At least her mom was talking again. When she’d gone silent in the church, Mack had been scared she’d killed her or something.
She heard the door open, then footsteps. The bed dipped as her mother sat down next to her. She smoothed her hair as she’d always done when Mack was little and it made her feel like crying again. She was so mad at her mom and yet she’d never needed her more.
Whenever Mack had a problem, her mom was the person she talked to. She never freaked like all the other moms she knew. Phoebe’s mother lectured her. Abigail’s mother shrieked, sometimes when Mack was there, which was oh-so embarrassing. Her mom listened. They’d always laughed together. Because her mother was younger than the other moms, sometimes she’d felt more like an older sister. And her friends had all envied her, although not anymore.
But this time her mother was the problem. She’d lied. How could Mack ever trust her again?
She jerked her head away from the soothing touch even though part of her desperately wanted it.
“Talk to me, Mack. You’re very upset and I understand that.”
“You’re the one who should be talking.” She felt physically sick. What if she threw up in her bed like a little kid?
“Could you at least turn round so I can see your face?”
“Why?” Mack turned, the movement sending her hair whipping across the face. “Checking for something familiar? Trying to work out who my father is?” She hadn’t thought it was possible to feel worse than she already did but she saw the hurt in her mother’s eyes and realized it was possible.
How could you be mad at someone and feel guilty all at the same time?
Her mother took a deep breath. “I don’t need to work anything out. I know exactly who your father is, Mack.”
10
Lauren
Despair: total loss of hope
Lauren stared down at her daughter. How was she supposed to handle this?
This wasn’t how today was supposed to turn out.
She’d had a plan for the funeral. Forty-six carefully laid-out points on her list, all with a red tick next to them. Nowhere on that list had been “Tell Mack about her real father.”
She’d always planned to do it when the time was right, and that time wasn’t now. Mack was hurt and confused, which was the very thing she’d tried to avoid.
She hadn’t even had a chance to process her own emotions and now she had to switch off her own feelings so that she could concentrate on those of her daughter. She had to be a mother, not a bereaved wife. A better mother than she’d been up until now. How, when she’d tried so hard to get it right, could it have gone so wrong?
“We always intended to tell you, but we were waiting for the best time.”
Mack shot upright. Her mascara had smeared under her eyes and her hair stood on end. “The best time was a long time ago.”
“Maybe. I don’t know. I wanted you to grow up feeling secure and confident. We were waiting for you to be old enough to understand before we told you. Ed was your dad in every way that mattered. I didn’t mean for you to find out this way.”
“Find out what? That you had an affair? That’s disgusting.”

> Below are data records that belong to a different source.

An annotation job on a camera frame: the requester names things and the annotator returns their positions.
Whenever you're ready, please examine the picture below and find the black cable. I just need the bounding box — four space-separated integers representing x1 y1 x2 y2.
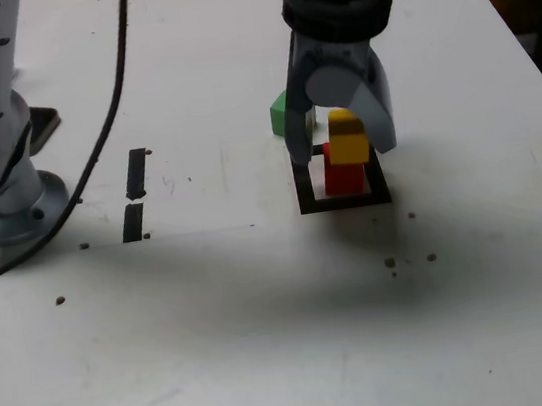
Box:
0 0 170 291

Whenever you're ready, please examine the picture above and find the dark embossed tray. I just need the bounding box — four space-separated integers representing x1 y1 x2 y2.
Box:
24 102 67 157

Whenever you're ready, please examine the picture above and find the green cube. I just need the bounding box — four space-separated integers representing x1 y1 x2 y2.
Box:
267 87 318 138

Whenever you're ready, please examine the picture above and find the black tape square outline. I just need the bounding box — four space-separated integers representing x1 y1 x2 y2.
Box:
288 135 393 216

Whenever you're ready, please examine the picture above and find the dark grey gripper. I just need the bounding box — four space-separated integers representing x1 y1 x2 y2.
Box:
270 20 401 168

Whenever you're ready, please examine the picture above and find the black tape strip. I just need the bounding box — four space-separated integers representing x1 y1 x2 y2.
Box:
110 147 160 244

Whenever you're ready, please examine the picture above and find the yellow cube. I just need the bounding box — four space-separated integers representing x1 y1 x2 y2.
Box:
322 104 372 168

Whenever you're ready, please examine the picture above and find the red cube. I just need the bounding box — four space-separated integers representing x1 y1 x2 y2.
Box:
317 137 369 198

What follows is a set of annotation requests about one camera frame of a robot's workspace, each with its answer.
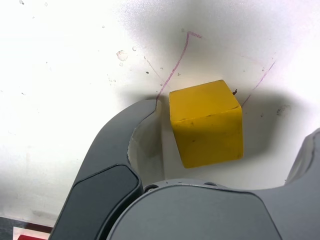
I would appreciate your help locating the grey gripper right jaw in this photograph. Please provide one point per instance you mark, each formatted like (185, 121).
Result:
(200, 215)

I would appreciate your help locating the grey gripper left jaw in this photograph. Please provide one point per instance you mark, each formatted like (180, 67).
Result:
(105, 155)

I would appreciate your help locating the yellow cube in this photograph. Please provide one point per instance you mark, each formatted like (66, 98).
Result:
(207, 130)

It had been life changing. On the rare occasions she allowed herself to remember, she could still feel the touch of his hands and the warmth of his mouth. The press of sand against her naked, desperate flesh. When she was with him, she’d felt the electrifying thrill of being alive.

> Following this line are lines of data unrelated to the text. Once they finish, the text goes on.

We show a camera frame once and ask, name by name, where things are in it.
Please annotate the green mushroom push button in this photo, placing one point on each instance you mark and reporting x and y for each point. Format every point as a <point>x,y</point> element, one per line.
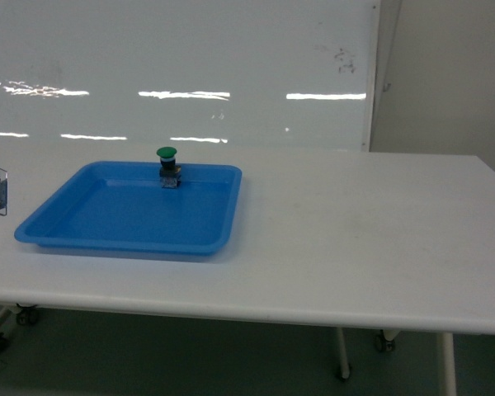
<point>170,171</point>

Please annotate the white glossy back board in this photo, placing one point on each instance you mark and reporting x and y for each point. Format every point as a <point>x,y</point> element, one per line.
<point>264,73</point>

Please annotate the blue plastic tray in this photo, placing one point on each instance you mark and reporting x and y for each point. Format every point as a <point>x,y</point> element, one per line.
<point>123,207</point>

“I didn’t have an affair. That’s not what happened. I was always faithful to your f—to Ed.”
“I can count! No matter how you add it up, you were expecting me when you married Ed.”
“Yes,” Lauren said. “I was.”
“So, what? You had sex with another man on your honeymoon? Ugh.”

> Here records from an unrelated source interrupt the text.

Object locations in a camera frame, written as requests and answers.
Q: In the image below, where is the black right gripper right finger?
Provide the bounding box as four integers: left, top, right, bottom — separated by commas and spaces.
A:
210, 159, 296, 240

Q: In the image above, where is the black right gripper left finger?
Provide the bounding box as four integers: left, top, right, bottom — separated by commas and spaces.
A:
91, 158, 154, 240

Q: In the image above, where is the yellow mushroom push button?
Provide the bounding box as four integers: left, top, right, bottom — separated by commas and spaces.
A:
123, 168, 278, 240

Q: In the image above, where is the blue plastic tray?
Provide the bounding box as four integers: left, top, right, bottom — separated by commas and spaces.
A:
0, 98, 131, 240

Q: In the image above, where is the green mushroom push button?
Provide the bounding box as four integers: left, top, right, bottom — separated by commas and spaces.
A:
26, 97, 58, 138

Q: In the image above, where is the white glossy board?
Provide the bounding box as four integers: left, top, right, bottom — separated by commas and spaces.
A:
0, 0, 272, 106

Lauren clasped her hands in her lap to try to disguise the fact that her fingers were shaking. She hadn’t slept for a week. She spent her nights crying by herself, shocked by her own grief. She hadn’t known a human being was capable of losing so much water. During the day she mostly held it together but it required such an effort she couldn’t touch food. Her head felt as if it was stuffed with wool and somehow in this state she had to have the most difficult conversation of her life. She could barely find any words, let alone the right ones. “That wasn’t what happened.”